Eigentlich hatte Bruno Frey geglaubt, dass sich die Sache mit den Tieffliegern erledigt habe. Über viele Jahre sei ja Ruhe gewesen, sagt der Wemdinger, seit der Merkel-Ära etwa, als auch die Wehrpflicht abgeschafft wurde. „Aber jetzt fängt der Mist wieder an“, ärgert sich Frey. Erst am 20. März habe er zwei tieffliegende Kampfflugzeuge über seiner Heimatstadt gesichtet und vor allem gehört. Frey ist mit seinem Ärger nicht alleine.
Seit dem vergangenen November trainieren Piloten der Bundeswehr in der sogenannten Area 7, zu der auch Teile des Landkreises Donau-Ries gehören, wieder Tiefflüge. Wie die Luftwaffe informierte, senken die Piloten ihre Maschinen dazu für kurze Zeit auf eine Höhe von 250 Fuß, was rund 76 Metern entspricht. Nur zum Vergleich: Das Nördlinger Wahrzeichen Daniel ist rund 90 Meter hoch. Trainingszeiten sind zwischen 9 und 12.30 Uhr sowie 13.30 und 17 Uhr. Die Piloten sollen Städte, Industrieanlagen und Naturschutzflächen meiden, sofern der entsprechende Auftrag es zulasse, was aber nicht immer der Fall ist. Der ehemalige Bundeswehr-Oberst Roderich Kiesewetter erklärte unserer Redaktion im vergangenen Jahr, dass der Tiefflug ein Kernelement sei, um vor gegnerischen Radaren und Luftverteidigungssystemen geschützt zu sein. Doch er sei auch ein belastendes und schwieriges Manöver.
Piloten im Tiefflug: Grundschüler lassen sich nicht beruhigen
Belastend scheinen die Tiefflieger auch für manche Bürger zu sein. Im März etwa schreckte der Lärm Grundschüler in Wemding auf. Zwei Erstklässler ließen sich nicht mehr beruhigen und mussten von ihren Eltern abgeholt werden. Bürgermeister Dr. Martin Drexler sagt, es seien bereits mehrere Beschwerden bei ihm angekommen. Die sammle man derzeit im Rathaus und gebe sie dann in Richtung Bundestagsabgeordnete weiter. Die Bürgerinnen und Bürger würden sich über den Lärm beschweren, den die Tiefflieger verursachten und dass die Flugzeuge so plötzlich und überraschend über ihnen auftauchten.
Schon als die Piloten vor Jahrzehnten über dem Landkreis den Tiefflug trainierten, gab es Widerstand. Damals gründete sich eine Gruppierung, drei Vertreter wurden sogar in den Donau-Rieser-Kreistag gewählt. Einer war Peter Thrul, der später für die PWG im Gremium saß. „MUT“ habe damals für „Müll, Umwelt, Tiefflug“ gestanden, erklärt er, es sei auch um neue Müllverbrennungsanlagen in Bayern gegangen.
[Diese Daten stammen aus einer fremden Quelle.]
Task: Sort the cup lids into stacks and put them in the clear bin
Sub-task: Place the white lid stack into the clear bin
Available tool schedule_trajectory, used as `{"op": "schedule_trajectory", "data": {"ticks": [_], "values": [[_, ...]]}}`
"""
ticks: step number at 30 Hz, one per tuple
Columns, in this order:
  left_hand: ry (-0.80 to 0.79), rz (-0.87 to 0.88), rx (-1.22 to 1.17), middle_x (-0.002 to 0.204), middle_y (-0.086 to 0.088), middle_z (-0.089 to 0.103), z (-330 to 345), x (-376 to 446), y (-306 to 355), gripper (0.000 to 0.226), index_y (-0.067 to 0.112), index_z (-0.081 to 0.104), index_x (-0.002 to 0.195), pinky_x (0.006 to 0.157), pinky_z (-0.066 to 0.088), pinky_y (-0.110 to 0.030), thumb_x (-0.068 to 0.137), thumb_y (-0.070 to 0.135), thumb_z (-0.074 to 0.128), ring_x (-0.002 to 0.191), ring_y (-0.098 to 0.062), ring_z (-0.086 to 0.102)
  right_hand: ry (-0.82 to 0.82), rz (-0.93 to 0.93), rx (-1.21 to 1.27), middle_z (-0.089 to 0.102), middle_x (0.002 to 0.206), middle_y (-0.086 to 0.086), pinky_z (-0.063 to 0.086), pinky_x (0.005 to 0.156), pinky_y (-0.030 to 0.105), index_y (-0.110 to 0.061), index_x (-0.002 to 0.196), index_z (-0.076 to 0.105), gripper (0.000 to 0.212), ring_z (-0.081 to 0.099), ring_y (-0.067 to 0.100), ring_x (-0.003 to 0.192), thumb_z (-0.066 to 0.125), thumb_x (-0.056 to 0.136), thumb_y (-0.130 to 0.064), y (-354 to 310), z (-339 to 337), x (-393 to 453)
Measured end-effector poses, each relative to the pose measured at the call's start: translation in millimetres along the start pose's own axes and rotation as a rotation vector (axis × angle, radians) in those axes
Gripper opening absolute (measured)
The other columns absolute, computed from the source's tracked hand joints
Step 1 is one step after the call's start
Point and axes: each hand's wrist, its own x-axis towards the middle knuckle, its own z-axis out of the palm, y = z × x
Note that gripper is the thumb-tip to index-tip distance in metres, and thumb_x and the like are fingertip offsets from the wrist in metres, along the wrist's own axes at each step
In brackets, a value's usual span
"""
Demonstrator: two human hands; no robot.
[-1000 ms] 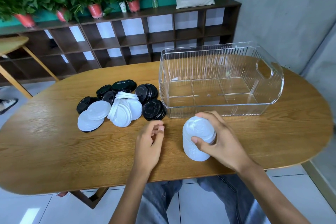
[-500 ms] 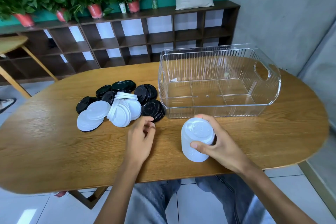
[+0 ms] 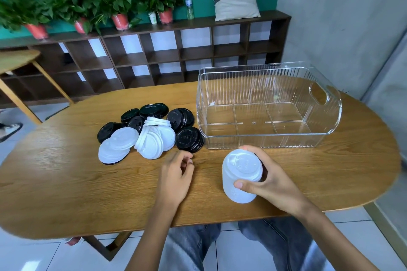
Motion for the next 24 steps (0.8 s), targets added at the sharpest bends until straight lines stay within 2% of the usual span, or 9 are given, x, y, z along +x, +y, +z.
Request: {"op": "schedule_trajectory", "data": {"ticks": [4,10,15,18,21,24], "values": [[0.001,-0.006,-0.008,0.092,0.005,0.067,1,0,-1,0.018,0.014,0.072,0.102,0.073,0.04,-0.007,0.091,0.0,0.067,0.085,-0.005,0.06,0.011,-0.021,0.006,0.065,0.121,-0.013,0.046,0.09,0.013,-0.041,0.129,0.054,0.068,0.061,0.007,0.113,0.088,0.069,-0.041,-5,-2,3],[0.011,0.001,-0.018,0.09,0.007,0.065,2,0,-4,0.018,0.017,0.071,0.099,0.07,0.047,-0.019,0.091,0.001,0.069,0.084,-0.005,0.06,0.018,-0.125,0.012,0.063,0.123,-0.015,0.045,0.09,0.012,-0.037,0.128,0.056,0.065,0.059,0.005,0.116,0.086,0.07,-0.041,-40,-17,26],[0.014,-0.017,-0.048,0.089,0.012,0.065,4,0,-6,0.024,0.022,0.07,0.098,0.071,0.046,-0.017,0.089,0.0,0.071,0.083,-0.002,0.06,0.098,-0.228,-0.014,0.062,0.119,-0.023,0.045,0.087,0.008,-0.027,0.126,0.057,0.06,0.059,-0.004,0.111,0.085,0.073,-0.03,-76,-39,84],[0.005,-0.033,-0.067,0.088,0.014,0.064,5,-1,-6,0.029,0.025,0.069,0.098,0.074,0.048,-0.02,0.087,-0.003,0.071,0.084,-0.003,0.061,0.161,-0.215,-0.011,0.064,0.113,-0.022,0.047,0.082,0.01,-0.027,0.122,0.059,0.056,0.062,-0.003,0.103,0.085,0.073,-0.026,-81,-49,129],[-0.01,-0.049,-0.067,0.087,0.015,0.063,5,0,-5,0.031,0.028,0.068,0.097,0.073,0.044,-0.013,0.087,-0.001,0.071,0.085,-0.003,0.061,0.195,-0.17,-0.046,0.063,0.114,-0.019,0.048,0.079,0.016,-0.032,0.119,0.057,0.052,0.062,0.0,0.102,0.086,0.076,-0.028,-71,-54,169],[-0.016,-0.053,-0.075,0.088,0.015,0.063,4,1,-4,0.033,0.03,0.066,0.097,0.074,0.042,-0.01,0.087,-0.001,0.072,0.085,-0.004,0.061,0.227,-0.119,-0.058,0.061,0.114,-0.018,0.048,0.072,0.014,-0.031,0.121,0.055,0.053,0.061,0.0,0.099,0.085,0.077,-0.032,-55,-53,196]]}}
Thrul wohnt in Marxheim, dort seien die Tiefflieger unter anderem über den Kindergarten gedonnert: „Die Kinder waren dann ganz durcheinander.“ Von den aktuellen Übungsflügen hat Thrul noch nichts mitbekommen, meint aber: „Ich finde es schräg.“ Warum müssten die Tiefflieger ausgerechnet über dem Donau-Ries-Kreis üben? „Und so tief, das erschließt sich mir auch nicht.“ Ähnlich sieht das Heiner Holl aus Nördlingen, der sich in der Vergangenheit auch gegen diese Flüge ausgesprochen hatte. Ihm geht es nicht nur um den Lärm, sondern auch um das, was dahintersteckt - aus seiner Sicht die „Bereitschaft zur kriegerischen Aktivität“.
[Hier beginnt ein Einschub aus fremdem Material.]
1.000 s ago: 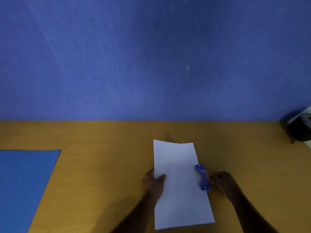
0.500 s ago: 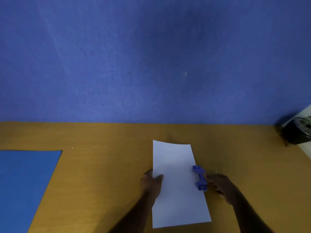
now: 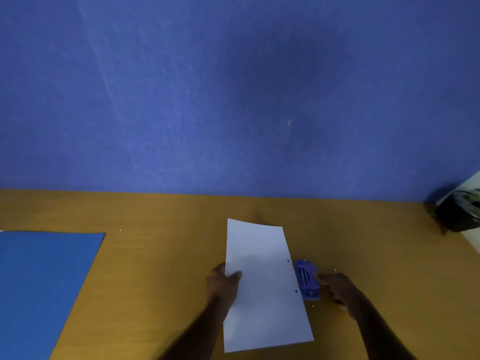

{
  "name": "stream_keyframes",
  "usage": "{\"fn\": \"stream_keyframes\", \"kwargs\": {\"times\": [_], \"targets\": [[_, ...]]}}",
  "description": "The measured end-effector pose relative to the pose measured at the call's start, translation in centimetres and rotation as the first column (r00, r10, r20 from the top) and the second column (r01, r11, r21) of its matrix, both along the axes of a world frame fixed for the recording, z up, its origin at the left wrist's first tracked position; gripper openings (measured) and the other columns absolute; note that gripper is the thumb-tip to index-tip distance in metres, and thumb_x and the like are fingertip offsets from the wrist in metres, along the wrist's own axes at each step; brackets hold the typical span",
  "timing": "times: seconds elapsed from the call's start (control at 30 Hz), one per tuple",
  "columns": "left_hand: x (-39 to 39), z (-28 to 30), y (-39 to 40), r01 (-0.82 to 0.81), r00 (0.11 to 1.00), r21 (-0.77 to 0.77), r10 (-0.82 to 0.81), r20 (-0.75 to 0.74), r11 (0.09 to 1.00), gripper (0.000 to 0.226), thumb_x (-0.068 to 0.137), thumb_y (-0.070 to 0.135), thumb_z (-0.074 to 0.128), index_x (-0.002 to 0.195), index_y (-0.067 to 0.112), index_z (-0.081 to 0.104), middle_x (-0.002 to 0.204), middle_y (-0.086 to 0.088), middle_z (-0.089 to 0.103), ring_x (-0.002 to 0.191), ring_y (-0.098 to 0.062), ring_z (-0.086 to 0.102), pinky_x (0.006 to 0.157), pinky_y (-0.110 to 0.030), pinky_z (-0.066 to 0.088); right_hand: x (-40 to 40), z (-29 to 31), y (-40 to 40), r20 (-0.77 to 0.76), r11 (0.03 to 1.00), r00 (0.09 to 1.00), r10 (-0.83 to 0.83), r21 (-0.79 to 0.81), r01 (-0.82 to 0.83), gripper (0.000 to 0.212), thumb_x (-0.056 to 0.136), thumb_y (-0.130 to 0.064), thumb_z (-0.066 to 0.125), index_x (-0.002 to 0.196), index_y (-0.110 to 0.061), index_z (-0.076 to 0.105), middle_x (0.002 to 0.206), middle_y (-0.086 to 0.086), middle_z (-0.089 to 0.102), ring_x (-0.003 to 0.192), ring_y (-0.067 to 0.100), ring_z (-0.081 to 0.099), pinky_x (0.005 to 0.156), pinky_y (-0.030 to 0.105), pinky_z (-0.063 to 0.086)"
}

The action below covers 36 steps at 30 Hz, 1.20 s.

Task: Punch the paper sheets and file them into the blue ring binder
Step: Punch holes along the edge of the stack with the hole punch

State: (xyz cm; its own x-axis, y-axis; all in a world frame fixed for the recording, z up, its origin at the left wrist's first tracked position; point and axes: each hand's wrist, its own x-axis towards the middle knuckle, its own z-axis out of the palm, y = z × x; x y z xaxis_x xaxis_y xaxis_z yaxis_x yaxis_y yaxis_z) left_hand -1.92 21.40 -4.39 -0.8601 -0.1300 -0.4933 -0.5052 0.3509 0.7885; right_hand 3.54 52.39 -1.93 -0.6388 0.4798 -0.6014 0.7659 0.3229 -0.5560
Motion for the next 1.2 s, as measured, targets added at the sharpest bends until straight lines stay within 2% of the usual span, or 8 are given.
{"fn": "stream_keyframes", "kwargs": {"times": [0.33,0.47,0.53,0.63,0.77,0.83,1.03,1.2], "targets": [[0.2,1.7,-3.6,-0.081,0.996,0.074,0.084,-0.032,0.994,0.042,0.08,0.024,0.077,0.117,0.008,0.067,0.115,-0.007,0.071,0.105,-0.029,0.066,0.093,-0.038,0.054,-0.2,3.0,-3.7,-0.033,0.998,0.999,-0.04,-0.04,0.038,0.026,0.085,-0.032,0.071,0.086,-0.007,0.066,0.092,0.018,0.069,0.084,0.03,0.061,0.085,0.042,0.048],[0.2,2.5,-4.2,-0.093,0.994,0.098,0.098,-0.049,0.991,0.035,0.079,0.024,0.079,0.11,0.011,0.07,0.109,-0.003,0.072,0.096,-0.022,0.066,0.087,-0.034,0.054,0.1,2.1,-4.8,-0.181,0.926,0.984,0.0,0.371,0.069,0.062,0.071,-0.046,0.08,0.117,-0.01,0.059,0.111,0.014,0.065,0.091,0.027,0.062,0.072,0.036,0.052],[0.3,3.3,-4.4,-0.102,0.991,0.146,0.113,-0.067,0.984,0.028,0.08,0.019,0.078,0.106,0.016,0.07,0.104,0.001,0.071,0.089,-0.017,0.062,0.081,-0.027,0.049,0.3,2.9,-6.7,-0.346,0.869,0.933,0.095,0.487,0.092,0.054,0.075,-0.045,0.077,0.116,-0.014,0.061,0.104,0.007,0.063,0.09,0.022,0.06,0.072,0.036,0.052],[0.3,3.6,-4.8,-0.114,0.99,0.207,0.129,-0.059,0.972,0.031,0.078,0.018,0.08,0.107,0.011,0.072,0.105,-0.003,0.074,0.092,-0.021,0.067,0.083,-0.032,0.054,-0.3,4.8,-10.5,-0.448,0.968,0.885,0.127,0.252,-0.012,0.016,0.087,-0.034,0.068,0.094,-0.02,0.068,0.084,-0.004,0.065,0.077,0.017,0.062,0.072,0.035,0.052],[0.0,2.2,-5.4,-0.103,0.992,0.227,0.117,-0.051,0.968,0.056,0.061,0.049,0.081,0.109,0.022,0.071,0.105,0.005,0.074,0.095,-0.021,0.07,0.089,-0.047,0.058,-0.3,5.2,-12.8,-0.46,0.99,0.888,0.005,-0.125,-0.07,0.024,0.092,-0.02,0.063,0.078,-0.004,0.074,0.054,-0.002,0.062,0.05,0.012,0.055,0.05,0.023,0.04],[-0.3,0.8,-5.8,-0.098,0.991,0.226,0.116,-0.067,0.969,0.063,0.056,0.056,0.078,0.11,0.025,0.07,0.104,0.008,0.074,0.094,-0.021,0.07,0.088,-0.048,0.058,-0.2,5.7,-13.2,-0.461,0.974,0.886,-0.051,-0.219,-0.058,0.021,0.091,-0.014,0.064,0.084,0.003,0.074,0.065,0.011,0.069,0.051,0.015,0.061,0.043,0.021,0.042],[0.3,4.2,-7.1,-0.09,0.991,0.261,0.111,-0.07,0.961,0.05,0.071,0.035,0.083,0.115,0.015,0.069,0.109,0.0,0.073,0.097,-0.024,0.068,0.093,-0.048,0.055,-0.8,7.5,-14.1,-0.381,0.882,0.896,-0.228,-0.471,0.025,0.015,0.087,-0.011,0.067,0.089,0.001,0.074,0.088,0.024,0.072,0.072,0.034,0.068,0.067,0.04,0.05],[0.1,5.2,-7.1,-0.071,0.996,0.143,0.079,-0.051,0.987,0.093,0.05,0.049,0.087,0.128,0.011,0.054,0.127,-0.01,0.062,0.111,-0.032,0.061,0.098,-0.045,0.051,-1.1,10.2,-15.9,-0.42,0.851,0.879,-0.226,-0.524,-0.031,0.02,0.091,-0.017,0.062,0.099,0.0,0.072,0.096,0.019,0.074,0.089,0.041,0.069,0.074,0.044,0.053]]}}
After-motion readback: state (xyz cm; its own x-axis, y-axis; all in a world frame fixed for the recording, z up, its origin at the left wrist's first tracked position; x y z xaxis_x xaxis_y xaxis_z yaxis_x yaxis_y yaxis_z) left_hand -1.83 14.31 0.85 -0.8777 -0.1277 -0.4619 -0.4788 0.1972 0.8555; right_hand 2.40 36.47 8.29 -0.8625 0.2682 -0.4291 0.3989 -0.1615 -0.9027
Die werde Deutschland, beziehungsweise der Nato, vom russischen Präsidenten Wladimir Putin aufgezwungen, argumentiert der SPD-Bundestagsabgeordnete Christoph Schmid, der Mitglied im Verteidigungsausschuss des Bundestages ist. Russische Kampfjets würden regelmäßig in den Luftraum von Nato-Ländern wie Litauen eindringen und damit testen, wie schnell die Nato-Piloten reagieren könnten. Weshalb es wichtig sei, dass die eigenen Piloten trainieren könnten, so nah an der Wirklichkeit wie möglich, auch über bewohntem Gebiet. „Das Mittel der Wahl ist derzeit leider die Abschreckung“, betont Schmid. Man müsse dem potenziellen Aggressor zeigen, dass die Nato abwehrbereit ist und einsatzfähige Kampfjets und geschulte Piloten habe.